- [DIRECTIONS]: Collect from the data below each line with "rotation".

(Records from a data collection)
---------------
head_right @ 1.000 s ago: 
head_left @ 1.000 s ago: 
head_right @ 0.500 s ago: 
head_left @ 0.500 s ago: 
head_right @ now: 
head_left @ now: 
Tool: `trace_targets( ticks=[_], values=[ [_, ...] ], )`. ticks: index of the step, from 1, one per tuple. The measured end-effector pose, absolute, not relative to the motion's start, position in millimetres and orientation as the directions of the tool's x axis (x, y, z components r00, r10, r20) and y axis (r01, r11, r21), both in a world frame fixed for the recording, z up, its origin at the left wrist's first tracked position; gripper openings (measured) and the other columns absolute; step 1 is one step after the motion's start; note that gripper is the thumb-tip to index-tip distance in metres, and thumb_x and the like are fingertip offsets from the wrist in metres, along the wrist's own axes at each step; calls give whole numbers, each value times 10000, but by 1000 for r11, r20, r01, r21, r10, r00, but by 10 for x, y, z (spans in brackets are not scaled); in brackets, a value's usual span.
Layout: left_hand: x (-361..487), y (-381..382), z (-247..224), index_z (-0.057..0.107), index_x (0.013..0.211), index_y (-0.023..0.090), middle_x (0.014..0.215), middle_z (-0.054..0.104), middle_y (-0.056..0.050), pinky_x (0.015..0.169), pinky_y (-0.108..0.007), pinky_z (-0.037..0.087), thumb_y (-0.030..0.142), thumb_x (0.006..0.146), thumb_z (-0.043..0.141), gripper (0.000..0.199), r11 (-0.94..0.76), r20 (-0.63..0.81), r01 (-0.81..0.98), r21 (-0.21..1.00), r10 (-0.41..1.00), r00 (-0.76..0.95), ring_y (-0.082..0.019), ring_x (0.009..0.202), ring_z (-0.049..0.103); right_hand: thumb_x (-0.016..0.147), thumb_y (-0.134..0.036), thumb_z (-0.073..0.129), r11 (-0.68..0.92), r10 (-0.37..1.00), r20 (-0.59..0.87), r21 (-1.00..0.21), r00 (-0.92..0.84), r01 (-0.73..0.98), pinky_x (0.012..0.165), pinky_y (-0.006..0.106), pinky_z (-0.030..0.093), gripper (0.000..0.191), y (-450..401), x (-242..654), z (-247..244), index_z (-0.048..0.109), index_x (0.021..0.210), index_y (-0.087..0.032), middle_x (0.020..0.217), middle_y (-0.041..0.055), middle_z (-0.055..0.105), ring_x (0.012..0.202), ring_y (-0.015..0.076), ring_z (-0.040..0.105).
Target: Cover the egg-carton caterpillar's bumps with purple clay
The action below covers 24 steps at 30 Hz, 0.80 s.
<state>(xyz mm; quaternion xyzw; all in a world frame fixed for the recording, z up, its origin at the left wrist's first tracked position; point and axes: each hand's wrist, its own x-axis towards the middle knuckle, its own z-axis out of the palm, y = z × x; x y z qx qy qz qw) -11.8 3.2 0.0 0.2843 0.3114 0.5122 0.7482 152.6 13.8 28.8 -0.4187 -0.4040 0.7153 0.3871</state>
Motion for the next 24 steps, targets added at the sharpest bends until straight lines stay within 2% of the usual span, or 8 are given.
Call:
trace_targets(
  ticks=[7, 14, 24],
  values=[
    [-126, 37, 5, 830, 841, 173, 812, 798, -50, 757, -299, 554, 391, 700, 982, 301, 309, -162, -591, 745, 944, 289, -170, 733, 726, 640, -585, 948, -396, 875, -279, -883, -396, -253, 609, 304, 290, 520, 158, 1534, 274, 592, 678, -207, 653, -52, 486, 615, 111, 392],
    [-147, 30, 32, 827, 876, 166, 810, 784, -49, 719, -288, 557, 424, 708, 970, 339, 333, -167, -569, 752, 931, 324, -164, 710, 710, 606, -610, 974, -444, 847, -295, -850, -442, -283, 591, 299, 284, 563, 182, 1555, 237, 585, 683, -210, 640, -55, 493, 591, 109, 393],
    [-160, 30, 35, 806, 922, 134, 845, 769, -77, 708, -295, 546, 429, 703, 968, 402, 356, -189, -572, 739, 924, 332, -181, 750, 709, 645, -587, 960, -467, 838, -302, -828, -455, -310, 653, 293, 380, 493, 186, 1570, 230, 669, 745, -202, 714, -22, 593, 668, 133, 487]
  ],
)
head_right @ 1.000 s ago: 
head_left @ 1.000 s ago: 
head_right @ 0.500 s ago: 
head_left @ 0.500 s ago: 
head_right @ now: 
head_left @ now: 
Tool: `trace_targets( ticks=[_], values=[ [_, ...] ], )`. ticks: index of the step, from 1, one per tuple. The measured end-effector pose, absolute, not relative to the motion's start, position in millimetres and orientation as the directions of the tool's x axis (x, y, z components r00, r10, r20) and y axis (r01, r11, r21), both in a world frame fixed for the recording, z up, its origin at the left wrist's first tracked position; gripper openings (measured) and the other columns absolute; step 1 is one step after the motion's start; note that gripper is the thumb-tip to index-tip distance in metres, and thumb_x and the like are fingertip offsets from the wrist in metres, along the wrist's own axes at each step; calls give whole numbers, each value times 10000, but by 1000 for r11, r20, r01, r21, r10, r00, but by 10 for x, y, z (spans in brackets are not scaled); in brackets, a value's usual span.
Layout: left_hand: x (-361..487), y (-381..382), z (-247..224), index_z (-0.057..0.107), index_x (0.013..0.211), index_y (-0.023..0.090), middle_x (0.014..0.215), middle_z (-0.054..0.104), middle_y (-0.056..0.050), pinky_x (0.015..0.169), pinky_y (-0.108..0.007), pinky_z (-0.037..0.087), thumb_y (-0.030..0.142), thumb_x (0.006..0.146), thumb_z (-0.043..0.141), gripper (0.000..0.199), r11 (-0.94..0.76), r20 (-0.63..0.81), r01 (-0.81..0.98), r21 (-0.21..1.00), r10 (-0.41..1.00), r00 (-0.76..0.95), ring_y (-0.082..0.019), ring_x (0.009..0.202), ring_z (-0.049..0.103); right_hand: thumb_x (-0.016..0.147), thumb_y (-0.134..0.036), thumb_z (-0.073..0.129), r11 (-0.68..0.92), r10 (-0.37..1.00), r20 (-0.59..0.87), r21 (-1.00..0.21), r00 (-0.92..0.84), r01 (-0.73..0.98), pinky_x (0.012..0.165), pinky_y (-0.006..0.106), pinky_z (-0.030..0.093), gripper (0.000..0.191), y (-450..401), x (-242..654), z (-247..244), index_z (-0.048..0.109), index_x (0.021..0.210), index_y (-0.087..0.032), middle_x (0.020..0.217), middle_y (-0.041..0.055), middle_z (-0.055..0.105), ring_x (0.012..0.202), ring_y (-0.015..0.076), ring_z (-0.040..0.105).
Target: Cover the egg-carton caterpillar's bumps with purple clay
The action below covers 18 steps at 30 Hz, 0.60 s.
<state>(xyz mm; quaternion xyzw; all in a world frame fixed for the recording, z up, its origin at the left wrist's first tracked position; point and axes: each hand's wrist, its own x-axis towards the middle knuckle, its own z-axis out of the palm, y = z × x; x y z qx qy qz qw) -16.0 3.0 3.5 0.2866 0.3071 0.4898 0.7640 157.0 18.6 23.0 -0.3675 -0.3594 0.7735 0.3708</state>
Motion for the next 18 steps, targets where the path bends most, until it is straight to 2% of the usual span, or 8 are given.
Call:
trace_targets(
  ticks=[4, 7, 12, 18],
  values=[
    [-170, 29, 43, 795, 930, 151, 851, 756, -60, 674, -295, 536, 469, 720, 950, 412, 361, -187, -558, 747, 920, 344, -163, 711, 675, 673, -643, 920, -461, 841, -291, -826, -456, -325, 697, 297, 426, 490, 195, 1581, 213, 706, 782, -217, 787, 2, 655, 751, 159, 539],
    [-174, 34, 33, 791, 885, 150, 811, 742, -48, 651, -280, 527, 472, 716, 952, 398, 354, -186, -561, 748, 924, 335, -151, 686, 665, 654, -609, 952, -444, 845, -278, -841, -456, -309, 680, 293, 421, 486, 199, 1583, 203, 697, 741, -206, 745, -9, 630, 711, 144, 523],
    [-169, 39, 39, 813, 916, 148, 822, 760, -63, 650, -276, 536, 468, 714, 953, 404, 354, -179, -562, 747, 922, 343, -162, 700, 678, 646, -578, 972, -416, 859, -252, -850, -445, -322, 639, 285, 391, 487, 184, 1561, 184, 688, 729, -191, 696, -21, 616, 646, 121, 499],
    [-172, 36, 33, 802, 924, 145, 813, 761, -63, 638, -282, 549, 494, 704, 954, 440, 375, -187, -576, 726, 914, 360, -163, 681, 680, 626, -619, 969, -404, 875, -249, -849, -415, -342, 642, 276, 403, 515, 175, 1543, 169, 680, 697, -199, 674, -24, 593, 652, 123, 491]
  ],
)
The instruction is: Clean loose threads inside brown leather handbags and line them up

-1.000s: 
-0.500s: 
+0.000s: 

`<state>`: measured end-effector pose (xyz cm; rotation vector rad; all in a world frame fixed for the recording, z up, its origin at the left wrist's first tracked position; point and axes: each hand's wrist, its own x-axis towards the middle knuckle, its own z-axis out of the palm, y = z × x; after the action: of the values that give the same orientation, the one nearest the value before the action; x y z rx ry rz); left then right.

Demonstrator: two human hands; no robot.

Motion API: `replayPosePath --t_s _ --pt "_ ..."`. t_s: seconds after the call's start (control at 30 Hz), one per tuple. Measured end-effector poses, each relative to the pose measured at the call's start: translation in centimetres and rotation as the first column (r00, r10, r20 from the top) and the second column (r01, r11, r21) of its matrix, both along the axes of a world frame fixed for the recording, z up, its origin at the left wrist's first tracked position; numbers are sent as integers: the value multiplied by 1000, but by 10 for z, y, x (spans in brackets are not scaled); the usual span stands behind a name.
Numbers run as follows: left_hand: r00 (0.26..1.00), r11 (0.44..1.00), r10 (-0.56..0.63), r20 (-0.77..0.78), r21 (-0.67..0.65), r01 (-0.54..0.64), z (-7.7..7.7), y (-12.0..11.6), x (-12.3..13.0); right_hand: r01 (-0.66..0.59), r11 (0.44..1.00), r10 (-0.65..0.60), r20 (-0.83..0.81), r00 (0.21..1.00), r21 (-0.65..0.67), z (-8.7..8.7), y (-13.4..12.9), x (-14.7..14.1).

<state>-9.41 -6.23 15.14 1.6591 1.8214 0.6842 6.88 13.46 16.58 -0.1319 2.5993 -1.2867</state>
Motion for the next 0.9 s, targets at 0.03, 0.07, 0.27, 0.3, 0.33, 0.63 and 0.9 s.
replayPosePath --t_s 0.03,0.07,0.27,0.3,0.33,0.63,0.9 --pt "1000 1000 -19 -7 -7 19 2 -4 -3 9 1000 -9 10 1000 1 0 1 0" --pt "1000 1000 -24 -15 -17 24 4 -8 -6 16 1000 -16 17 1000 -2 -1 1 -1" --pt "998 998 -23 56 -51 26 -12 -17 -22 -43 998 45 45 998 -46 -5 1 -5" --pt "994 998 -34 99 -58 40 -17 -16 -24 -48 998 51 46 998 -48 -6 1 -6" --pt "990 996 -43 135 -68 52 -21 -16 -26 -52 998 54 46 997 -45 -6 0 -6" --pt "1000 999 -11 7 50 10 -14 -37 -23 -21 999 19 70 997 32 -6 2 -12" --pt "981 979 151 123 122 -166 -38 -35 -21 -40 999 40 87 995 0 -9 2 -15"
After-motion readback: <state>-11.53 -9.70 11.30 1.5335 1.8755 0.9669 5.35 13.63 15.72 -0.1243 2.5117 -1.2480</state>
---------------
- [RESPONSE]:
`<state>`: measured end-effector pose (xyz cm; rotation vector rad; all in a world frame fixed for the recording, z up, its origin at the left wrist's first tracked position; point and axes: each hand's wrist, its own x-axis towards the middle knuckle, its own z-axis out of the palm, y = z × x; after the action: of the values that give the same orientation, the one nearest the value before the action; x y z rx ry rz); left then right.
Motion API: `replayPosePath --t_s _ --pt "_ ..."`. t_s: seconds after the call's start (control at 30 Hz), one per tuple. Measured end-effector poses, each relative to the pose measured at the call's start: translation in centimetres and rotation as the first column (r00, r10, r20 from the top) and the second column (r01, r11, r21) of its matrix, both along the axes of a world frame fixed for the recording, z up, its origin at the left wrist's first tracked position; numbers are sent as integers: the value multiplied by 1000, but by 10 for z, y, x (spans in brackets are not scaled); the usual span stands behind a name.

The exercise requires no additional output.